Most public spaces offer free Wi-Fi—so much so that we rely on it for our mobile devices. Even at home, most networks support wireless connectivity. It lets us roam with our laptops or stream from devices in different rooms and on separate floors.
For over a decade, we’ve enjoyed cordless landline phones. While many VOIP phones now come cordless, the base still plugs in via Ethernet. Wireless (Wi-Fi) phones lift this limitation, but they come with a few caveats.
Note that alternatives exist to improve phone portability. Softphones are available for tablets, laptops, and smartphones. When not connected to public hotspots, they consume cellular data. Most services come with at least 1 GB, which more than covers phone calls. Furthermore, smartphones seamlessly integrate with other communication methods like SMS and MMS.
Potential Problems with Wireless VoIP Phones
Wi-Fi phones promise ease of connectivity and convenience. Unfortunately, problems with the network can adversely affect performance. In particular, Wi-Fi phones face proximity, security, and priority challenges.
Local area networks span only so far. As signal strength lessens, the quality of a phone call might deteriorate. This means devices outside of specific zones might experience inferior quality. Small networks will likely not face this problem. Proximity is more so an issue on public networks, where you might connect far from its center.

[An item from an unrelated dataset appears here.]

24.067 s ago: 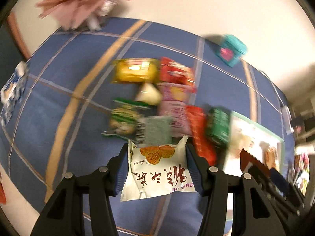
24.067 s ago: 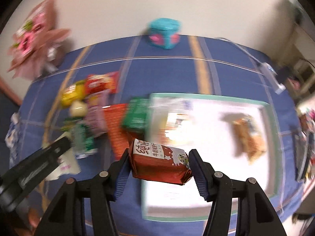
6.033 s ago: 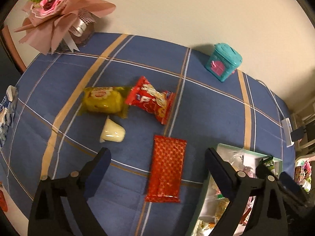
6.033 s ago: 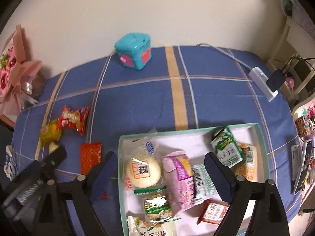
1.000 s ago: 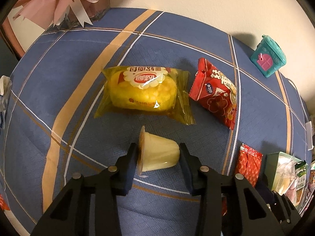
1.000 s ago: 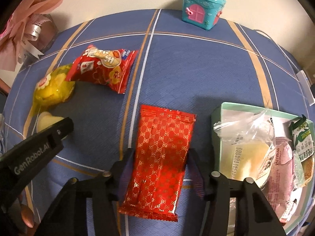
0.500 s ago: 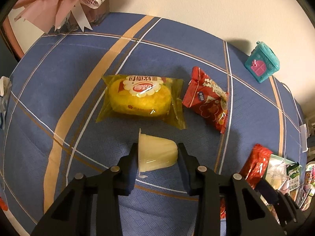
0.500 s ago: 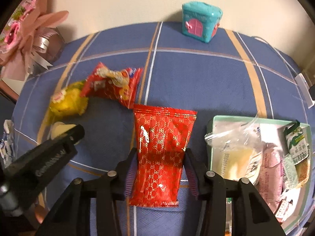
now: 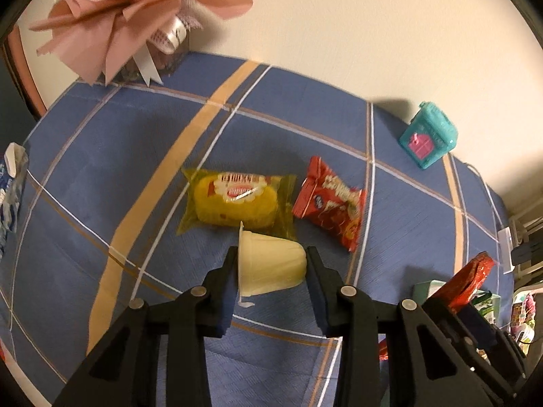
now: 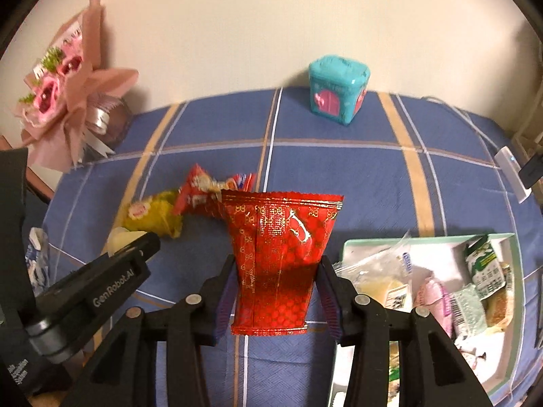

Of course, solutions exist for proximity problems. Wi-Fi extenders and secondary routers can help push a signal to greater lengths. Investing in better network equipment, too, can enhance performance. Regardless, a phone that supports both wired and wireless connectivity can avoid such problems.
VoIP is susceptible to packet loss like other real-time applications. Factors like range and interference can increase its rate of failure. Similarly, packet interception is a threat in public Wi-Fi spaces.
Home and business wireless networks can protect against security risks through encryption and authentication. Unfortunately, this adds delay to the process of sending and receiving calls. Using Ethernet bypasses this. Phones encrypt through audio codecs anyway, as covered in a recent blog post.
Everyone on public Wi-Fi receives equal access to bandwidth. This means your phone call competes with other activities like music streaming and email. This is a prioritization issue. Most routers offer Quality of Service (QoS) to allocate data for specific devices. On small home or business networks, this prevents packet loss and congestion.
Arguably, Ethernet setups provide faster connections and more efficient QoS. They also circumvent wireless problems like interference and interception. That said, a strong Wi-Fi network does offer a wealth of benefits not just for wireless VoIP devices. Consider your current network and telephony needs to decide which approach best suits you.